→ **DATA**
————————
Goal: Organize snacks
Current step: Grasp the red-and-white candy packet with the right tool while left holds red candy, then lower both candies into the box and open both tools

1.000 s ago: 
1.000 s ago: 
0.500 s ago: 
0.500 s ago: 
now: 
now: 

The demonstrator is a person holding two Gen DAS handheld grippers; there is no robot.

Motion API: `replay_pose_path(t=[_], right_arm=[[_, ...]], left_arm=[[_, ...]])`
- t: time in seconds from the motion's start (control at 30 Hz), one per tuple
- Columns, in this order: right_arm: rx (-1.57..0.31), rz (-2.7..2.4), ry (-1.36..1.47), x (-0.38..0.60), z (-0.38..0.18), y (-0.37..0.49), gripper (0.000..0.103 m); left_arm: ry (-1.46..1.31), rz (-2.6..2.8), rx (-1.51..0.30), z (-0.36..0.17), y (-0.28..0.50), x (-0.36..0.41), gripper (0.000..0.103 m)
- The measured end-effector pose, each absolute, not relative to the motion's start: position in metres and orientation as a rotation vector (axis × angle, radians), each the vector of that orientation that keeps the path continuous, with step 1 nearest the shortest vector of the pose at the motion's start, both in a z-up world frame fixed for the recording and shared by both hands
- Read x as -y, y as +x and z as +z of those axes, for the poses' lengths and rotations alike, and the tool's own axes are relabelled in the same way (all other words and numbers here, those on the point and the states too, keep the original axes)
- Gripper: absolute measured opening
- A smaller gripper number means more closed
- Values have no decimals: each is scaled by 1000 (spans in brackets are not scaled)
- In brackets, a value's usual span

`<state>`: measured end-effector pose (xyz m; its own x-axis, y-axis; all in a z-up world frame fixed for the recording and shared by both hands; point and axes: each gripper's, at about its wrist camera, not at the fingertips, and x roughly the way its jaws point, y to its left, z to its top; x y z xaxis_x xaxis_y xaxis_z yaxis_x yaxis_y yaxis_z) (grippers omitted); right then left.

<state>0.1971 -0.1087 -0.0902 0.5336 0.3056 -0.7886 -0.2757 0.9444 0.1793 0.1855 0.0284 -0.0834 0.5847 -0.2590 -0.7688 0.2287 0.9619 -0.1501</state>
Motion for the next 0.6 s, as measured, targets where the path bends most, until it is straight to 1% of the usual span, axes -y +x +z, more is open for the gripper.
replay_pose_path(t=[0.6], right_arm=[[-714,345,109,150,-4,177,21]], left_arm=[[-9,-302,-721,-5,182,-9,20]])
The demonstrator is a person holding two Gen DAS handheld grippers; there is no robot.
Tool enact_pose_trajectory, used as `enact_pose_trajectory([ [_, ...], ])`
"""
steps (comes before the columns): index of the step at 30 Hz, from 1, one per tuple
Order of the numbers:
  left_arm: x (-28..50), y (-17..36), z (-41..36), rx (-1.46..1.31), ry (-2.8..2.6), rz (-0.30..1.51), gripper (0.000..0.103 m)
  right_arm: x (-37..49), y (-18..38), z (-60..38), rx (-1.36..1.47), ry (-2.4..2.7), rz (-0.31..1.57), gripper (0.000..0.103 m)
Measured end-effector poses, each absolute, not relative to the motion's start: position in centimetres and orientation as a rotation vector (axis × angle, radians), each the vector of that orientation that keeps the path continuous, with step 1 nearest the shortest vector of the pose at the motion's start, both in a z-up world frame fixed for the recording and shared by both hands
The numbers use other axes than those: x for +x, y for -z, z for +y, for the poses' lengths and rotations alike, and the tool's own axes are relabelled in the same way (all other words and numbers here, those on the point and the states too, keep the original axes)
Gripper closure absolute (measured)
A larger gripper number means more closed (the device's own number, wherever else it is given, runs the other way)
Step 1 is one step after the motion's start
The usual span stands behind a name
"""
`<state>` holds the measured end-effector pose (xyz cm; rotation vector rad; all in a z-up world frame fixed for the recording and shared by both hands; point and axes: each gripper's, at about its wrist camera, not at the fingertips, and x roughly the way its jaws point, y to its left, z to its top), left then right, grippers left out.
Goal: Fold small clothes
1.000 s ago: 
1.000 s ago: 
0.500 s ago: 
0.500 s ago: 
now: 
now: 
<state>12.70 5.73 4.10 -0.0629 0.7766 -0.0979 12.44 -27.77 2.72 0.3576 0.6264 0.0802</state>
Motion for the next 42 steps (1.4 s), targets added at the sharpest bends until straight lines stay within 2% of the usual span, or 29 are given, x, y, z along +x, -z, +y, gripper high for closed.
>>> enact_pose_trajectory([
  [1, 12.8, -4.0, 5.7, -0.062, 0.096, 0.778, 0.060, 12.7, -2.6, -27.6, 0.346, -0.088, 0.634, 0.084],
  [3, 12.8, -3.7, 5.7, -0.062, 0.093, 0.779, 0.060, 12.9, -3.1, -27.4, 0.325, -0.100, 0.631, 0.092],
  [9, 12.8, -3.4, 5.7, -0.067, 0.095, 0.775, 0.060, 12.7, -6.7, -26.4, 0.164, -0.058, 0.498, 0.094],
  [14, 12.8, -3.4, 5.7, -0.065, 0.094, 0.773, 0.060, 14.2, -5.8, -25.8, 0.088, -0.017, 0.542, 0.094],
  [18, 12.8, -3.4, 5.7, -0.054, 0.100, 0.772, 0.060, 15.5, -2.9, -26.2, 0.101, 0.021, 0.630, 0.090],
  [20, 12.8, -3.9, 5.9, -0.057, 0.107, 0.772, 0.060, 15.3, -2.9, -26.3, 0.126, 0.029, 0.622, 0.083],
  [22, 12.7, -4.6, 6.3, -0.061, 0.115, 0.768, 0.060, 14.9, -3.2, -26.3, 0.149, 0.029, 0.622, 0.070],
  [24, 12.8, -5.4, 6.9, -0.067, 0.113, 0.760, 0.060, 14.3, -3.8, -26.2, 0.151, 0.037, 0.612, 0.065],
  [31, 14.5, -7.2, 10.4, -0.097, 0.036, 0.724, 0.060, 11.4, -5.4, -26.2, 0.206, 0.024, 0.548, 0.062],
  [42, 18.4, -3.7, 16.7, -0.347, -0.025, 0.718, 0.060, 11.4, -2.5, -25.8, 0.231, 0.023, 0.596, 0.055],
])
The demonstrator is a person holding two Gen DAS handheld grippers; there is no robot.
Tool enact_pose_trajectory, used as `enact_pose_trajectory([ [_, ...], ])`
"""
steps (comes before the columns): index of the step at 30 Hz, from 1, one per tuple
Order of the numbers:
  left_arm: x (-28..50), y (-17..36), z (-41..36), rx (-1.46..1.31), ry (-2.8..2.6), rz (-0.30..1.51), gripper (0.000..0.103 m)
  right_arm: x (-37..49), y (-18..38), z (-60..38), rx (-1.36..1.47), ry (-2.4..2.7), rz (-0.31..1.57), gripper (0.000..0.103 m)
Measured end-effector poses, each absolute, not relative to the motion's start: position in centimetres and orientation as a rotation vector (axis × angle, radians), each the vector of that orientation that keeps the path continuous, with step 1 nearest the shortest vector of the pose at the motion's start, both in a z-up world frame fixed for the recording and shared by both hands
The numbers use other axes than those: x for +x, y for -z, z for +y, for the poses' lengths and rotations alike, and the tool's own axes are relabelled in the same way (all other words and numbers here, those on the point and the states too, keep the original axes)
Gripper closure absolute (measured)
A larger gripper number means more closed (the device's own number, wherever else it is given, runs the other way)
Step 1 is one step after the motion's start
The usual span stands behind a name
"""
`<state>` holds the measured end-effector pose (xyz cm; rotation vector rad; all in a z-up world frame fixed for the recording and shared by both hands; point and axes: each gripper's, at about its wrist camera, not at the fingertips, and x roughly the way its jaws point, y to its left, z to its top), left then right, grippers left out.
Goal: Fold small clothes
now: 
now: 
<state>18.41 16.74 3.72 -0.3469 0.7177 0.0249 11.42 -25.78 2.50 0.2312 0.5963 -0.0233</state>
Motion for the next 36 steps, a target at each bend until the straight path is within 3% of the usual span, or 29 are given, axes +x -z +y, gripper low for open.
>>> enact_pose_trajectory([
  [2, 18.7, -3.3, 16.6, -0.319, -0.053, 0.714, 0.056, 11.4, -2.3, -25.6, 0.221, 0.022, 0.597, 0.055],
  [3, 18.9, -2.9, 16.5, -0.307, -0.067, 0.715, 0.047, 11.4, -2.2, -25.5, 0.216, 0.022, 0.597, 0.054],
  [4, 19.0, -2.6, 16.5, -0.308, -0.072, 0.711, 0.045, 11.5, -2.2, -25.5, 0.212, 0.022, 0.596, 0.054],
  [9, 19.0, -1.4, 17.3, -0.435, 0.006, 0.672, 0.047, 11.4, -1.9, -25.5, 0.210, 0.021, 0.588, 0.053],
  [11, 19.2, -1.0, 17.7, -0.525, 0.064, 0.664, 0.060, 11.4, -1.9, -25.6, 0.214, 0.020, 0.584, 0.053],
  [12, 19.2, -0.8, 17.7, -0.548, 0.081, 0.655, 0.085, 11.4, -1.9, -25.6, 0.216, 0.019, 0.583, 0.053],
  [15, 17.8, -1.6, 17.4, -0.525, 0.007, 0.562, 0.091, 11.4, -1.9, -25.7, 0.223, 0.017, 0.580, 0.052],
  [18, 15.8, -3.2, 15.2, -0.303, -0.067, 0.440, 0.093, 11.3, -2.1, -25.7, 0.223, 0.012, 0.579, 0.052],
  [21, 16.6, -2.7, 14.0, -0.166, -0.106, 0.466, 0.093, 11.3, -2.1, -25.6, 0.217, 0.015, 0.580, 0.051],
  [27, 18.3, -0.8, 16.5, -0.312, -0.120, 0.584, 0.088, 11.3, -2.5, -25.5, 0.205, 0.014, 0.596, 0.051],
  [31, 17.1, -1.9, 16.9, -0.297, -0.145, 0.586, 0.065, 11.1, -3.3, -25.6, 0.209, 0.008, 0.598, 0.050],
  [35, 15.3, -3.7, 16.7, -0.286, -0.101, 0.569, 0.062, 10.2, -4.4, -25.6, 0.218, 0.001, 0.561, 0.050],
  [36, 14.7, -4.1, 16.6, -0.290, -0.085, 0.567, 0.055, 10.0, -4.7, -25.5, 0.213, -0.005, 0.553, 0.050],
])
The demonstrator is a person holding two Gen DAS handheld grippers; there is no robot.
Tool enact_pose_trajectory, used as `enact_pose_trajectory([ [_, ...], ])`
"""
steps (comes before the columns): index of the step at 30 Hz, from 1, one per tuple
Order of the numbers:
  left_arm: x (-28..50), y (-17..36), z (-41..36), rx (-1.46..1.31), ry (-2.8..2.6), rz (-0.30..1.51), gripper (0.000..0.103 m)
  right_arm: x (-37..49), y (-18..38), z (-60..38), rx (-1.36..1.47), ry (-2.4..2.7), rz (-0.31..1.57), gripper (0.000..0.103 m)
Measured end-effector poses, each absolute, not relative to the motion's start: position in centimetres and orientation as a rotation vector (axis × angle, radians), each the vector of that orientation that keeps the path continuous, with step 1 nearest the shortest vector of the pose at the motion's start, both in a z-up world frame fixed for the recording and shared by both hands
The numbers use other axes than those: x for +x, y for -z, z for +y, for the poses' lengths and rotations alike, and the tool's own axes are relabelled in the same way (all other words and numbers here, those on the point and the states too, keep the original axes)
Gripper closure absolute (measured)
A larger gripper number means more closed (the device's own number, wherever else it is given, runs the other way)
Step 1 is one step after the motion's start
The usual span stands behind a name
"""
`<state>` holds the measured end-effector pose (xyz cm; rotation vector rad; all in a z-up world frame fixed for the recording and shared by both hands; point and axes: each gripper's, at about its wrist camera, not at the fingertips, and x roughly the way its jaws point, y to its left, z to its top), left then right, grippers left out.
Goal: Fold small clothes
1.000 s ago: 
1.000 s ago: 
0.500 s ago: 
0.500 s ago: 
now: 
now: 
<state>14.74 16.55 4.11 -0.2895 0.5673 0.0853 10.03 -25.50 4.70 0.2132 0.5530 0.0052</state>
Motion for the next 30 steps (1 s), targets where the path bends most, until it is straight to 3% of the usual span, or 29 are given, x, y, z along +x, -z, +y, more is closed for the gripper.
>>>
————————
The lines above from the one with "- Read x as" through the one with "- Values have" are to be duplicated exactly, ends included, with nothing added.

- Read x as -y, y as +x and z as +z of those axes, for the poses' lengths and rotations alike, and the tool's own axes are relabelled in the same way (all other words and numbers here, those on the point and the states too, keep the original axes)
- Gripper: absolute measured opening
- A smaller gripper number means more closed
- Values have no decimals: each is scaled by 1000 (spans in brackets are not scaled)

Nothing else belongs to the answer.